Levine’s forte is putting a hard spin on convention. Thus, the maiden in “Fairest,” Levine’s revision of the Snow White legend, is uncomely. “The Princess Test,” a retelling of “The Princess and the Pea,” features a phenomenally clumsy and hypersensitive young lady. The witty title story in “The Fairy’s Mistake” displays the downside of drooling precious jewels, along with an instructive lesson in opportunism.

These are fairy tales that won’t disappoint readers weaned on “The Simpsons.” Ages 9 to 12.

“The Sledding Hill,” by Chris Crutcher (HarperTeen, 256 pages; $6.99)

This lively, engaging story tackles death and censorship, not always in that order. “Life in the universe is always about freedom,” observes the narrator, Billy Bartholomew, who dies somewhat comically in the first chapter.

“The Sledding Hill” acknowledges the sizable debt it owes to “The Lovely Bones,” borrowing the concept of a benevolent and startlingly inclusive afterlife and a dead narrator who monitors a grieving friend and parent.

Billy’s friend Eddie, reeling from his own father’s untimely death, feels himself disintegrating until he decides to champion a banned book.
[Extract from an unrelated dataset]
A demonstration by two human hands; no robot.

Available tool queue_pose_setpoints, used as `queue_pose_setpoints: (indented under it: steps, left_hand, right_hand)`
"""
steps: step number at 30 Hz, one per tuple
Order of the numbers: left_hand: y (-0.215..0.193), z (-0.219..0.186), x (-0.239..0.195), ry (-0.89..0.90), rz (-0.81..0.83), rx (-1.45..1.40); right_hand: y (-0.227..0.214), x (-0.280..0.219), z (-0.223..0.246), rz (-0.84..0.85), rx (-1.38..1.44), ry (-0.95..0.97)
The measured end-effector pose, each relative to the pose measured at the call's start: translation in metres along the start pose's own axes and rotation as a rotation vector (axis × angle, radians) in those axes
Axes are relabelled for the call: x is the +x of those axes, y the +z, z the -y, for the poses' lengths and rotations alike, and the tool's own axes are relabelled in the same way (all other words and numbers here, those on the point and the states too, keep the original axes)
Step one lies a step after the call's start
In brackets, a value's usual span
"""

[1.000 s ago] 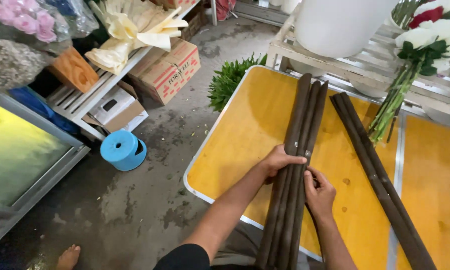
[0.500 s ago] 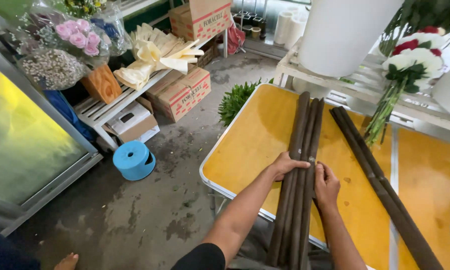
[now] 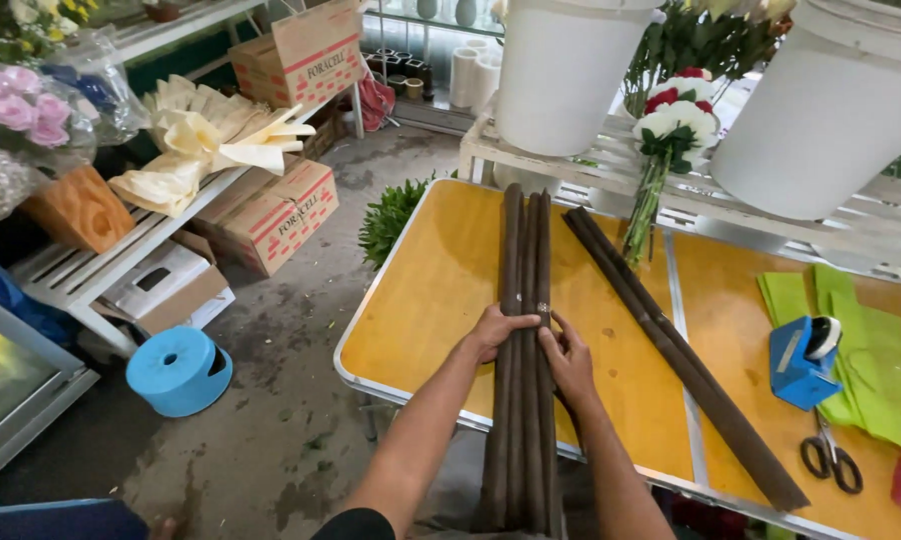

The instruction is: Arranging long brown sticks into a fan-shaped structure on a work table and securing them at a central point.

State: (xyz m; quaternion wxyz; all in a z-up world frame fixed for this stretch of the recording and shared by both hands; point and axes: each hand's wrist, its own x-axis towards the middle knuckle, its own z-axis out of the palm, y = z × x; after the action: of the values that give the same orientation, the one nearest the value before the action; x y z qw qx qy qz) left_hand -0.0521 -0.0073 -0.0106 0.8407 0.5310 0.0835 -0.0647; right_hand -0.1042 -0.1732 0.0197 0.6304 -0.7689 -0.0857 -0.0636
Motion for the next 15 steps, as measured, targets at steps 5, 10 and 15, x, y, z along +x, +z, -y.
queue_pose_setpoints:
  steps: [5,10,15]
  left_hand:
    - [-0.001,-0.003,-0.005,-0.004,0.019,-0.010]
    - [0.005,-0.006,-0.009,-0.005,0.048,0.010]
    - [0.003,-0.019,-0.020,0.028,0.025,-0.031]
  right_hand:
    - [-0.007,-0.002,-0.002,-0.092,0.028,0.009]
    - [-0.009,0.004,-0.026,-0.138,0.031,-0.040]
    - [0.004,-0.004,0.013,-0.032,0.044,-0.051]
The title is one of the author’s own, which makes for a regrettable self-referential dimension.

Apart from its author’s self-serving device, “The Sledding Hill” offers a perspective of life and death that’s fresh and surprisingly consoling. Ages 12 and up.

“Desperate Journey,” by Jim Murphy (Scholastic, 278 pages; $16.99)

This somewhat overwrought story about an impoverished family’s struggle to make a deadline illustrates the workingman’s Erie Canal. The people shepherding their barges ranked pretty low on the social caste, taunted by people whose homes were rooted on land.

The best of the novel lies in the details of canal life. The plot involving an unjustly jailed boatman feels awfully contrived. Bear with that, and you’ll never hear the folk song “Erie Canal” quite the same way again. Ages 9 to 12.